Per sapere quali sono gli alimenti problematici e quali i più adatti al tuo gruppo sanguigno consulta la pagina "alimenti e gruppi sanguigni".
Se invece non conosci ancora il tuo gruppo sanguigno puoi provare a fare l'emo-test di gruppo.

I primi pruriti, erroneamente associati alla tisana drenante (dato che si manifestavano ad una mezz'ora circa dal risveglio), sono quasi certa siano da attribuire ai fiocchi di mais che ho iniziato a mangiare a colazione.

Bye bye biscottini di kamut.
Stessa reazione tutte le volte che ho mangiato i biscottini di kamut (sin dalla prima "versione abbronzata"). 
Infatti per chi è intollerante al frumento (cosa a questo punto probabile) è necessario evitare tutti gli allergeni del frumento presenti in tutto il chicco, e quindi sarebbe bene evitare: farina bianca, farina integrale e crusca, segale, farro e kamut (in quanto un po' troppo simili al frumento).

Se intolleranti al frumento, abbiamo comunque a disposizione pasta, grani e farine di orzo, riso, mais, grano saraceno, avena, miglio, quinoa (in rosso gli alimenti invece problematici per il gruppo B).

Il riso come vedete si salva.

Non ricordo se in effetti questo prurito è iniziato con il pane di segale ad agosto (devo provare a mangiarlo di nuovo). E anche per l'orzo non saprei dato che in passato lo assumevo senza problemi (ma si sa, le cose cambiano quando meno te lo aspetti). 

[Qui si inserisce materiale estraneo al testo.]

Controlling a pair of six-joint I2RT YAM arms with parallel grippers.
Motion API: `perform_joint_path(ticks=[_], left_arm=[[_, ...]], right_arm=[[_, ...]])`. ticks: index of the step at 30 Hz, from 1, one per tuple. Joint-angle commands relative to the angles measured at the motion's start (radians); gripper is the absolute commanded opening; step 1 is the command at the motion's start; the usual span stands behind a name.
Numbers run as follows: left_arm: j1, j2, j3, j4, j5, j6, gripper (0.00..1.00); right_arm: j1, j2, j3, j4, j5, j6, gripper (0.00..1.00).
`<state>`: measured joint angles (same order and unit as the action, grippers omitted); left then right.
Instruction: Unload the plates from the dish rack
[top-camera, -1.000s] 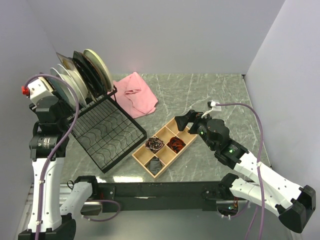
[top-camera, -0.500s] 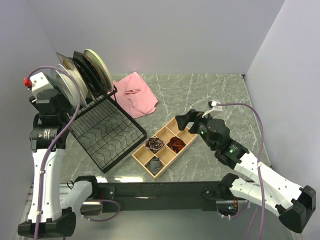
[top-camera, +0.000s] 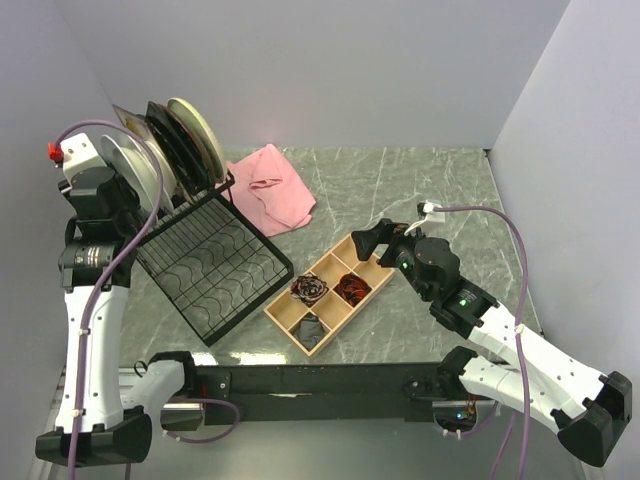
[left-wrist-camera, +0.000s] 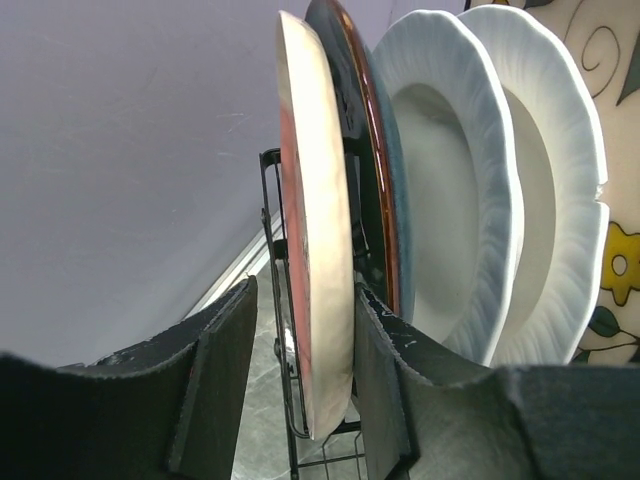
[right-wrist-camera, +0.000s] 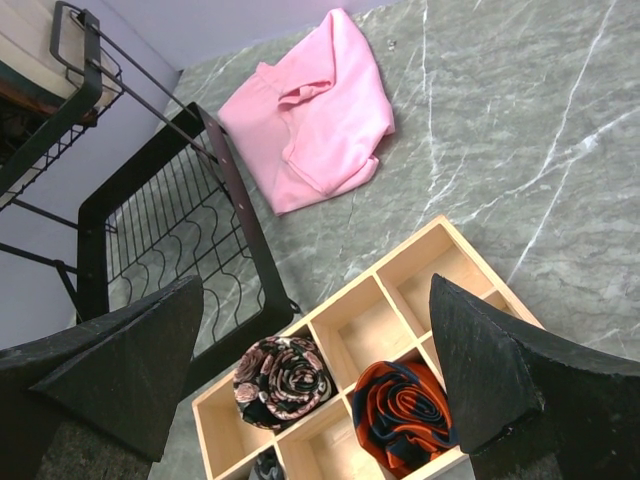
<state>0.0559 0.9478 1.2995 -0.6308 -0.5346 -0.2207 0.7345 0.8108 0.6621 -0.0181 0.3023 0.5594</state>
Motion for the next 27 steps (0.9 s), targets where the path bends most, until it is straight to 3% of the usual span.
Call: perform_joint_path(ticks=[1,18,27], left_arm=[[-0.008,0.019,0.029,0.111,0.082,0.021,0.48],[-0.008,0.062,0.012,0.132,0.062,0.011,0.36],[-0.008,0.078,0.026,0.121,0.071,0.029,0.15]], right_arm=[[0.003,-0.013,0.048,0.006,0.027,-0.007,0.99],[0.003,-0.027,0.045,0.006,0.037,-0.010,0.99],[0.003,-0.028,0.047,0.004,0.038,-0.010,0.99]])
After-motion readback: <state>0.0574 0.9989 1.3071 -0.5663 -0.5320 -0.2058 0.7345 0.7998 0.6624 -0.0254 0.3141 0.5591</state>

Non ci resta che piangere mangiare...
Posso scegliere tra pasta, riso, miglio, sorgo, avena (per la crepe vedi il post sulla "colazione da Dukan"), grano saraceno, fonio e quinoa.
Mi concentrerò su questi alimenti.

Senza glutine.
E comunque le orecchiette di grano saraceno sono assolutamente adatte anche per i celiaci poiché senza glutine.

Riso.
Sta di fatto che oggi ho acquistato la farina di riso biologica.
Devo inventarmi un dolcetto che bene si sposi con lei (ovviamente ci sto già lavorando).

Fitocose.
Comunque domenica dopo la doccia, dato che avevo la pelle staccata secca, ho voluto idratarla utilizzando l'olio da massaggio Arnica e Canfora (alla posizione Nove. della top Ten per "pelli miste in città"). Saggia intuizione dato che non mi ha aumentato il prurito che comunque dopo 10 minuti è svanito (ho calcolato che la sommossa antigenica dura solitamente non più di 30 minuti).

Allarmi.
Nel prossimo post vi parlerò del kit di sopravvivenza per pelli d'autunno (non ci sarà nessun suono di campanello qui da me dato che i prodotti Fitocose arriveranno da Fabiana).

Oggi è la giornata mondiale per l'obesità: sembrerebbe che a soffrirne siano sempre più bambini (suggerisco un ritorno a scuola per i genitori).

Io invece credo andrò a fare il test delle intolleranze (e anche a donare il sangue dato che è più di un anno che non mi faccio vedere!).